I’m going to admit something that I shouldn’t. I love the Chiefs, but I don’t know a lot about the Chiefs. I know they’re awesome and that Patrick Mahomes is the GOAT and that’s been all the knowledge I’ve needed over the years to consider myself a fan.
But then something happened (her name is Taylor Swift) to make me not just a Chief’s fan but a fan who knows the stats on Travis Kelce and defensive tackle Chris Jones.
But wait: It gets weirder. My husband was doing the same thing. Yes, my husband, Taylor Swift’s newest No. 1 fan. (To be fair, our daughter loves Taylor Swift and that means over the years he has listened to a lot of her songs. “Folklore” is currently high up on his Spotify playlist.)
This means Taylor’s aircraft, a Dassault Falcon, could have to touchdown somewhere like Los Angeles International Airport, and then she’ll have to schlep to Vegas via a car. Which is not optimal because the traffic from LA to Vegas is Zombie apocalypse horrific.
No worries, Taylor, because my husband is on it. Apparently, besides being a “Swifty” he’s now also an aviation enthusiast and trouble-shooter.
Using knowledge gathered from driving through St. George, Utah, multiple times to take our daughter back and forth to college in Southern California, he’s discovered that her jet can land at the St. George Regional Airport in Utah, putting her a mere 120 miles from Las Vegas with a whole lot less traffic. Maybe karma is the dad coming in clutch with Google Maps.
All of this Taylor plus Chiefs mania is bringing me immense joy. I love every part of it, from the grumpy football fans getting a case of the vapors — rage edition — when TV cameras veer away from the field to highlight Taylor watching the game to all the new Swifty fans this has brought to the Chiefs.
But my favorite part is the romance. This whole Taylor and Travis relationship is like a Hallmark movie fever dream. Two uber-talented and smart people finding each other gives me all the feels and I’m so here for it.

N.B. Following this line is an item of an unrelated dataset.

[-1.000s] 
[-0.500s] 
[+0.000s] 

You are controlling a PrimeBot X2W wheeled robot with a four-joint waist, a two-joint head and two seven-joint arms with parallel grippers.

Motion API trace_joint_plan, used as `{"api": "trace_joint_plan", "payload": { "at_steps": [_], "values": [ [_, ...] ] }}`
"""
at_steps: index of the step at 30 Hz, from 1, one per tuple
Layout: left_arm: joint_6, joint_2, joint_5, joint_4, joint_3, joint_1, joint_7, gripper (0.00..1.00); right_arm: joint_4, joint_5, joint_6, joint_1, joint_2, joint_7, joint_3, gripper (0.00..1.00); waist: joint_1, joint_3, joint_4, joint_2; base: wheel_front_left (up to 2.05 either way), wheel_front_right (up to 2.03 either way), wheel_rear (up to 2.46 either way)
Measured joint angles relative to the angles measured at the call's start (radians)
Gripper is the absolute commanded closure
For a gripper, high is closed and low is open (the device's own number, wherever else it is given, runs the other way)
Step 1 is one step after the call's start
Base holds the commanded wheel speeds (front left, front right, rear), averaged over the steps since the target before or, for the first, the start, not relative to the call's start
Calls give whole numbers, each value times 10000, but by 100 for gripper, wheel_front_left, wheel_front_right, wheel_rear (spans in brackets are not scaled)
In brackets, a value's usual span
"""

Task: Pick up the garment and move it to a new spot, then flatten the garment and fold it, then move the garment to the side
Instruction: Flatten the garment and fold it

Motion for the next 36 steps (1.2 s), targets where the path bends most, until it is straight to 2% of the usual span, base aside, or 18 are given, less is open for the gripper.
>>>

But dear God help me because I found myself actually looking at a gossip magazine at Target. I’m ashamed that I couldn’t resist the urge, but there I was hiding out in the shower curtain aisle so I could surreptitiously read what I know to be made up drivel — and yet I was eating it up.
Make no mistake: I want the Chiefs to beat the 49ers. But I also want these two to live happily ever after. This means on Super Bowl Sunday I’ll be cheering on the Chiefs and true love.